Много лет спустя на космодроме шла подготовка к запуску одной из автоматических межпланетных станций. Старт был назначен на утро, а накануне вечером несколько человек собрались в гостинице. Мы пили чай, играли в шахматы, отдыхали после трудного дня. Потом ветераны вспоминали прошлое. В моем журналистском блокноте появились записи.
На паровозах рядом с машинистами сидели… Сейчас вспоминаешь и невольно улыбаешься. А тогда, поверьте, не до смеха было. Ночью, накануне пуска первой ракеты, подняли меня с постели и потребовали доставить немедленно на площадку две бочки керосина. Думаю, зачем керосин? Оказывается, для освещения…
И сейчас стенд еще стоит как память о прошлом. По нынешним масштабам сооружение не столь большое, а нам тогда казалось огромным. 45 метров в высоту! А если учесть, что оно стояло на краю оврага, то еще полтора десятка метров можно смело добавить.
У оврага было несколько землянок. В одной из них заседала Государственная комиссия. Государственная комиссия, осмотрев только что построенный стенд, решила: прожиг провести через два дня.
Закрепили мы ракету па стенде. Вроде прочно все сделано, но выдержит ли он? Прожиг начали в пять вечера. Запуск двигателя произвел на нас ошеломляющее впечатление. Струя огня рванулась в овраг, изогнулась вдоль бетонной полосы и ушла метров на четыреста. Примерно 60 секунд длился прожиг. Стенд выдержал, ракета была надежно закреплена. А слой бетона, по которому распространялось пламя, будто кто-то взрыхлил. До металлической сетки он выгорел.
В этот день мы почувствовали, что ракета родилась. Можно было ее и запускать.
Первый запуск, который я видел, конечно, помню отлично, словно вчера все происходило.
Ракета стояла на старте два дня. Долго мы готовили ее к пуску. Стартовая команда большая была: люди к пуску готовились и одновременно обучались.

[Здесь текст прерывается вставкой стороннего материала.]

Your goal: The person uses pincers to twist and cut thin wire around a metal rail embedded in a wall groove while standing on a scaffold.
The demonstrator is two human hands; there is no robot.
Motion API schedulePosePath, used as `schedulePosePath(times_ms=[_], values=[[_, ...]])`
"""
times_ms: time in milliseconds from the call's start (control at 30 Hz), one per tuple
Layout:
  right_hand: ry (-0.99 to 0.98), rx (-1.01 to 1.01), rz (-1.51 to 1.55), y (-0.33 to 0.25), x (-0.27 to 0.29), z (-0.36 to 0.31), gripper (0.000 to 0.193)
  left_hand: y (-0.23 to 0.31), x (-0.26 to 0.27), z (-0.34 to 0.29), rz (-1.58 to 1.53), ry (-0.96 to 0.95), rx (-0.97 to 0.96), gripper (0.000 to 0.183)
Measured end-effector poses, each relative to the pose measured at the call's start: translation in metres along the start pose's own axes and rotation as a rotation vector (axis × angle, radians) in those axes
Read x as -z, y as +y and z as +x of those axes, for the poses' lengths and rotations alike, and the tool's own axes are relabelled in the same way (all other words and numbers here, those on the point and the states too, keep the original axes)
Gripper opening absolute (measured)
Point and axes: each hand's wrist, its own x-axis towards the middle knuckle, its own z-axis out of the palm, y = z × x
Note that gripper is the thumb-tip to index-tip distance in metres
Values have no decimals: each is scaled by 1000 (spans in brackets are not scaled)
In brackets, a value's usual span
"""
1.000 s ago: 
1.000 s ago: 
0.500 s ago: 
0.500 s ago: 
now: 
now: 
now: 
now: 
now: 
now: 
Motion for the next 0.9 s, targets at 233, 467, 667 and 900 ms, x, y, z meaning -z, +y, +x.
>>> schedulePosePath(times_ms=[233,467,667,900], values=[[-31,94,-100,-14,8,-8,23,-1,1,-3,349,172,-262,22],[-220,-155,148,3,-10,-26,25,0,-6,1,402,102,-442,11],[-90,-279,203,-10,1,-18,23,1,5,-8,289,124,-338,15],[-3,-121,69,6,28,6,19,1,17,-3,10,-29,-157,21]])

Объявлена часовая готовность.
Последним от ракеты уходил один из специалистов. Я не помню его фамилии. Видел, только, как он, прощаясь, обнял ракету и поцеловал ее. Потом быстро спустился вниз.
Сейчас на космодроме специальные укрытия, бункера и тому подобное, а в то время загнали две машины в аппарель – вот тебе и командный пункт и укрытие. Там и спрятались – мало ли что будет…
Пуск?
Я помню одно: все перепуталось. Рабочий обнимался с членом правительства, Главный конструктор – с шоферами. Как мы не задушили друг друга от радости, до сих пор понять не могу.

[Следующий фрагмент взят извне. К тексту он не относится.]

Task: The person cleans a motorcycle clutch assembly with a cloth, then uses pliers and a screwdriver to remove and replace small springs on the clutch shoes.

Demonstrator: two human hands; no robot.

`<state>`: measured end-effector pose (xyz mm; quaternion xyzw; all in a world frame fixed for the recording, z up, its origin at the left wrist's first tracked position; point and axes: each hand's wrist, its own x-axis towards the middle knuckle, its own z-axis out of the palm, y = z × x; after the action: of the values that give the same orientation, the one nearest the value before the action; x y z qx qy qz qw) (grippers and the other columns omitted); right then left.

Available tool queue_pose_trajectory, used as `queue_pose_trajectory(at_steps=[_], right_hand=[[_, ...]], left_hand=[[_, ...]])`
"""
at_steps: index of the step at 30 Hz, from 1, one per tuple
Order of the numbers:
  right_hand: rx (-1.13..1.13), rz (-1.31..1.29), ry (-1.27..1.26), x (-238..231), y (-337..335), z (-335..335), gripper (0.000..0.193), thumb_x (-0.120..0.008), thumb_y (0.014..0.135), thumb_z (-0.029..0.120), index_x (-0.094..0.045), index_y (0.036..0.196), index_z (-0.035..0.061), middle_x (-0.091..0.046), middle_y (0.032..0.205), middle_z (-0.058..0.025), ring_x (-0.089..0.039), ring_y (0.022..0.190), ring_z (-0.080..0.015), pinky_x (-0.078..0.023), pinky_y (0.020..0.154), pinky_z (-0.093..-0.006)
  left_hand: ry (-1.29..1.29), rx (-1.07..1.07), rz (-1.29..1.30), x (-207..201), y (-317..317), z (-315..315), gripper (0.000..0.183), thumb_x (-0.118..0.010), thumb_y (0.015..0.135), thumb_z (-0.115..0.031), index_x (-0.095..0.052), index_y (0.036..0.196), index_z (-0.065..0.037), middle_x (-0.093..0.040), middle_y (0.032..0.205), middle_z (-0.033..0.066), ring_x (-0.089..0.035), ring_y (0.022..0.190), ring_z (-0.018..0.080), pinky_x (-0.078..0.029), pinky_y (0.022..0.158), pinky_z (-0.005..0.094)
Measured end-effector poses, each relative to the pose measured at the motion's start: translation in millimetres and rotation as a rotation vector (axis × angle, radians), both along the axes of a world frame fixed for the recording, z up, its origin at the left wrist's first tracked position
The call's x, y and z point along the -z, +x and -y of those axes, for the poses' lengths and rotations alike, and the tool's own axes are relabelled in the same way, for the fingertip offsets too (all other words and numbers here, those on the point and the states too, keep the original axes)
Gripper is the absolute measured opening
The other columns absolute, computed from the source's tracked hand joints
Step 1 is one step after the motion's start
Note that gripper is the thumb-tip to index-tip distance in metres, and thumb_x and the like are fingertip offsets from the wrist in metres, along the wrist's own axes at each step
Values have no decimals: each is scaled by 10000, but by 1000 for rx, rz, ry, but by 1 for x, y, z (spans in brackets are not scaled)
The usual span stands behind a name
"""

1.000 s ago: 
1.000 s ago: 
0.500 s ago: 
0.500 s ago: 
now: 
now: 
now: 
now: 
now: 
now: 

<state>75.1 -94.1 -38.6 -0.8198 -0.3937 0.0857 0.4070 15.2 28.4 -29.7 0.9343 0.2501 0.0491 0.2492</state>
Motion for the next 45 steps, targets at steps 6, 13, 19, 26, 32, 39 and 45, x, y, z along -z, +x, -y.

А ракета летит. Пускали на рассвете, чтобы лучше было видно. Ракета пошла хорошо. Поисковая группа нашла контейнер в 270 километрах от стартовой площадки, той самой, где теперь стоит памятник…
Люди, встречавшиеся с Сергеем Павловичем Королевым в те годы, неизменно подчеркивают его решительность, убежденность в верности избранного направления. Казалось, его характеру не присущи сомнения.
Но Герой Социалистического Труда, член-корреспондент АН СССР В.Емельянов, много лет работавший вместе с Игорем Васильевичем Курчатовым, рассказывает о случае, который характеризует Королева иначе. Шел 1946 год, и естественно, будущего Главного конструктора волновало все, что могло так или иначе повлиять на развитие ракетной техники. Не мог он и не учитывать появления ядерной энергии.
Слово В. Емельянову:
«Когда я вошел в кабинет, навстречу мне поднялся незнакомый человек среднего роста, с простым русским лицом. Высокий лсб, энергичный, волевой подбородок, плотно сжатые губы. Вот нижняя-то часть лица и произвела на меня тогда наибольшее впечатление.
«Энергичный, собранный человек», – подумал я. Мне казалось, что он сжимал губы, чтобы не расплескать собранную в нем энергию и всю ее обратить на что-то выношенное, а может быть, даже выстраданное им. Подавая руку, он улыбнулся.
– Королев… Мне хотелось бы, чтобы вы меня проинформировали об очень важном для нас деле. Может быть, сядем? – предложил Королев.
– Пожалуйста, если я смогу дать интересующую вас информацию.